With a Health Savings Account, a person can deposit money for medical expenses without having to pay federal income tax on it, and the funds can only be spent on qualified medical expenses. This allows low-income individuals to save money, without risking their federal tax liability.
A person can also use their tax-exempt HSA funds to purchase investment products, which can provide a more secure retirement plan.
What is an HSA?
A health savings account (HSA) is a tax-free bank account that you put money into to pay for medical expenses. HSAs work much like a 401(k) plan: Contributions are pre-tax, so the money grows tax-free until it is withdrawn.
Health savings accounts (HSAs) are tax-advantaged savings accounts available to individuals enrolled in a high-deductible health insurance plan. With an HSA, you can make pre-tax contributions to your account and use the money tax-free for qualified medical expenses.
Is HSA a measure to reduce health insurance cost?
For many years, low-deductible health insurance plans have been considered the norm in the United States. However, health insurance companies are now doling out high-deductible health insurance plans as a means of reducing healthcare costs.
These plans are the opposite of low-deductible health insurance plans in that they have high deductibles that you must meet before your insurance coverage begins to work.
High-deductible health insurance plans are for those who are willing to pay more for their medical coverage in exchange for affordable premiums.
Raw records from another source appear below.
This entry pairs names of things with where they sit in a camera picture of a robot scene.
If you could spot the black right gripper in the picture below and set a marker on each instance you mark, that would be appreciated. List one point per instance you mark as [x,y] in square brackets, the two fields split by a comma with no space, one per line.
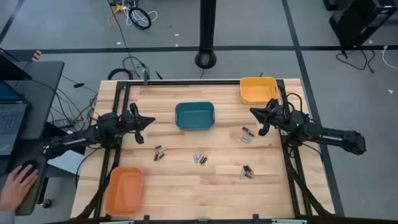
[282,116]

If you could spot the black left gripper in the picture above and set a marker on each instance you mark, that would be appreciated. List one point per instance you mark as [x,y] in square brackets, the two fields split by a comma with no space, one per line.
[126,121]

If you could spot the large black battery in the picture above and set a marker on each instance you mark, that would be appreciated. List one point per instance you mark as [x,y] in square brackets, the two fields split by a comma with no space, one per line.
[247,131]

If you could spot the teal plastic bin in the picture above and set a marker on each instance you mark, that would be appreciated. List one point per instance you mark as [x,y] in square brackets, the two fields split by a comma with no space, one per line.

For smaller families where everyone is healthy, this may be a good insurance option.
What is a qualifying medical expense?
You can withdraw funds from your HSA to help cover qualified medical expenses that were not covered by insurance or reimbursed by a plan. These expenses might include doctors’ visits, prescription medications, dental work, vision care, and many others.
Health savings accounts have a few different requirements. The account needs to be opened with a qualified High Deductible Health Plan (HDHP). (We will see what is high deductible health plan a little later in the post.)
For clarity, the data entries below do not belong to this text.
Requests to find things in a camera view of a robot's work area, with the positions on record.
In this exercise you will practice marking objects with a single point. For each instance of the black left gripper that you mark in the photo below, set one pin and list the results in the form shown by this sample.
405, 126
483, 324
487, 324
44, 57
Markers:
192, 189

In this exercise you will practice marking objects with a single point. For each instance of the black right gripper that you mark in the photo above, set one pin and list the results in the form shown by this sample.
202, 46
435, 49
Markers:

The plan must also have a deductible that is at least $1,350* for individual coverage and $2,700* for family coverage. High-deductible plans are often advantageous because they are more affordable than traditional plans. In fact, the average deductible on a high-deductible plan for a family is just $1,230*.
You can sign up for a HSA with any insurance company, and some employers even offer this option as a benefit.
I have health insurance, what is the use of Health Savings Accounts you ask? HSA’s are accounts that give you tax-free earnings, are not subject to income tax, and can be used for medical expenses.
Triple Tax Savings
Many people are unaware of how significant the HSA triple tax savings is. Before signing up for an HSA plan, it is imperative to know the benefits it offers. Your contributions are not taxed, interest earned is not taxed, and health care expenses are not taxed.
The IRS defines a HSA as an account that has tax-deductible contributions, tax-free interest or other investment income, and tax-free distributions for qualified medical expenses. The IRS also states that qualified medical expenses include doctor visits, prescriptions, dental care and other qualified expenses.
An HSA account is established between the individual and their health insurance company. The individual deposits a certain amount of money on a monthly basis. The money is then deposited into a fund that is managed by the individual and their chosen health insurance company.
How to Open an HSA?
To open an HSA, you will need to start by getting a Health Savings Account. Some people choose to open their HSA with their company where they work but others prefer to work with a non-profit such as Health Advantage.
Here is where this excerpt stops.